Action item: Collect each line of the entries that holds the string "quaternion".

Data extracted from a collection:
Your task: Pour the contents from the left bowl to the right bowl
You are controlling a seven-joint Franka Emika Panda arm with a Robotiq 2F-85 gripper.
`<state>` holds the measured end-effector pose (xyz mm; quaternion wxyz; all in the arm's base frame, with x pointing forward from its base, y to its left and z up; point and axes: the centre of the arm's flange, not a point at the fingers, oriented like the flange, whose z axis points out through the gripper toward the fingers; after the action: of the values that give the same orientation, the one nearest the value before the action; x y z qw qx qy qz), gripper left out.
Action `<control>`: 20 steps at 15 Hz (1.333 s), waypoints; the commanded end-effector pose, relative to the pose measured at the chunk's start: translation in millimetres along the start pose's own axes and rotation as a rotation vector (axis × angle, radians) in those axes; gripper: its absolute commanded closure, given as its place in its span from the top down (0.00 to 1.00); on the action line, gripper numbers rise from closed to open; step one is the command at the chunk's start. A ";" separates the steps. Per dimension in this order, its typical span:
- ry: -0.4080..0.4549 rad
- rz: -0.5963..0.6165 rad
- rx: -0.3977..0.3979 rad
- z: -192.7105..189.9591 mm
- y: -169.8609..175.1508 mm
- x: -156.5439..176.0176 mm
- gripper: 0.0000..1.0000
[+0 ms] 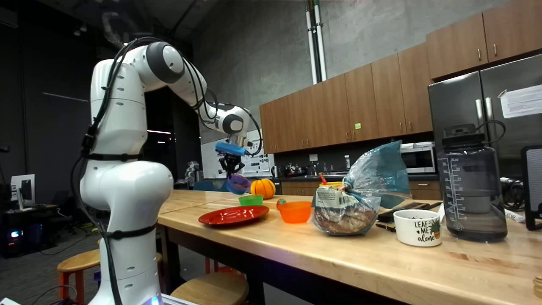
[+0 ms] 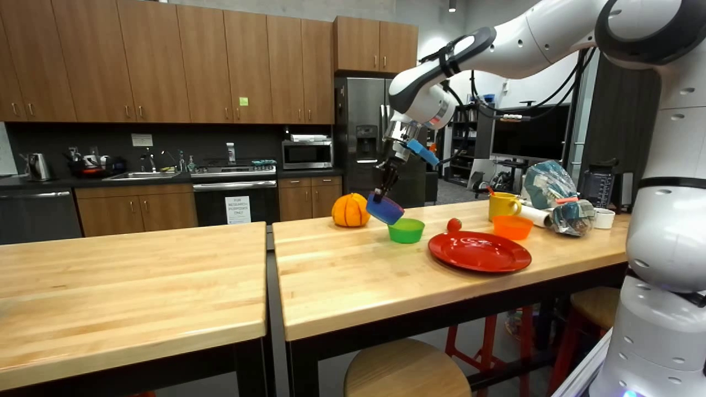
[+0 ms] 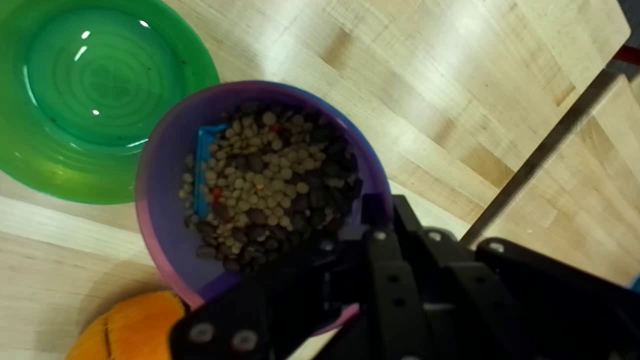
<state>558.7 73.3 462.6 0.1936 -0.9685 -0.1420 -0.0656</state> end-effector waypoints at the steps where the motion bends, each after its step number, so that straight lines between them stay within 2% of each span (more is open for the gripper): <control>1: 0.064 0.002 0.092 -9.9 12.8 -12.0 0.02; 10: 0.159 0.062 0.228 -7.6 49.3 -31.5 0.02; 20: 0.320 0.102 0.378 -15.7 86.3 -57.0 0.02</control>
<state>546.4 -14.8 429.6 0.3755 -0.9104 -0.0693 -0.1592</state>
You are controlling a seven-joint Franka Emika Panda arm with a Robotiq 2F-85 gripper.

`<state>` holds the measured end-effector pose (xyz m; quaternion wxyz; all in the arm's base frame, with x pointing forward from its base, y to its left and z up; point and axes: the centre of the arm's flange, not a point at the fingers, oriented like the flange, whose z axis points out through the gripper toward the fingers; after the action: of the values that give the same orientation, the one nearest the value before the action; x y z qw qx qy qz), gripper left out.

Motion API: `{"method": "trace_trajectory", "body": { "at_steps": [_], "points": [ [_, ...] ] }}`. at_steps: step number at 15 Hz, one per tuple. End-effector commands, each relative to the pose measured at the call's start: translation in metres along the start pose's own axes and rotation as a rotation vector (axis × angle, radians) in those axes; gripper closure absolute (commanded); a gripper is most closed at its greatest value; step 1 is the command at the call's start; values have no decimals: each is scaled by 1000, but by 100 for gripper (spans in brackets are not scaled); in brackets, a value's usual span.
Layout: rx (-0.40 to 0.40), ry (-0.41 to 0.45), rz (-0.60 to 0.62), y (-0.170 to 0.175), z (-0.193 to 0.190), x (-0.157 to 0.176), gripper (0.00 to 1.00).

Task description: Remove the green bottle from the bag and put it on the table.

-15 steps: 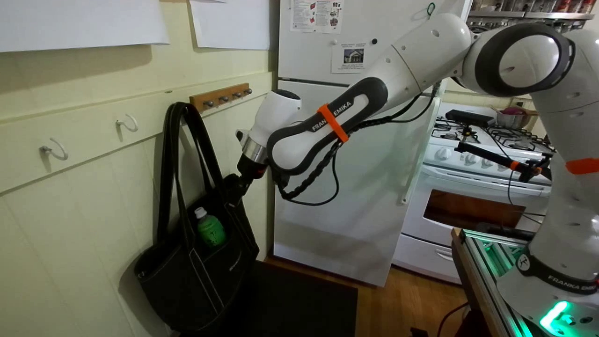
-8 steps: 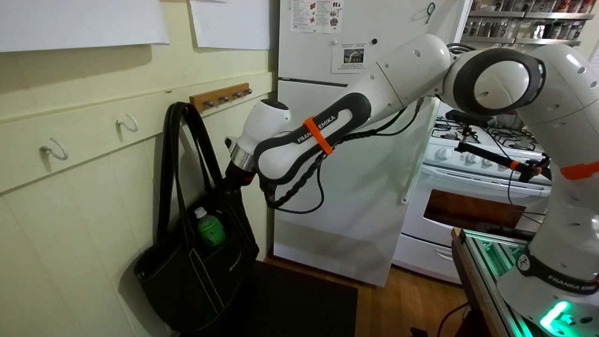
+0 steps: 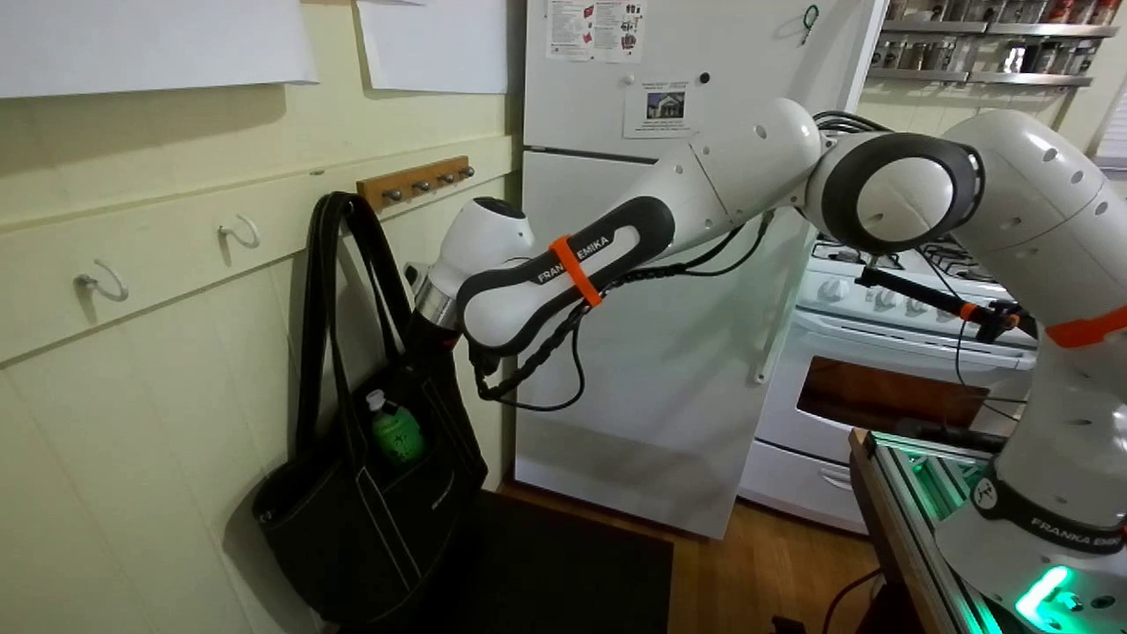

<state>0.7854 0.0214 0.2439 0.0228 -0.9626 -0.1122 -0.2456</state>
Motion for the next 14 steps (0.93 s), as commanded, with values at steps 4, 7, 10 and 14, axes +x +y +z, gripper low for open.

Answer area:
`<state>` holds the measured end-effector pose (xyz mm; quaternion wxyz; all in the arm's base frame, with x pointing forward from its base, y to its left and z up; point and axes: the centre of the arm's flange, not a point at the fingers, oriented like the flange, whose z axis points out through the gripper toward the fingers; after the action: of the values that give the same orientation, the one nearest the value before the action; x y z qw qx qy qz), gripper left out.
`<state>` holds the measured end-effector pose (xyz m; quaternion wxyz; all in the arm's base frame, with x pointing forward from its base, y to its left and z up; point and axes: the centre of the arm's flange, not a point at the fingers, oriented like the flange, whose z axis points out through the gripper toward the fingers; after the action: of the values that give the same orientation, the one nearest the value before the action; x y z qw qx qy qz), gripper left out.

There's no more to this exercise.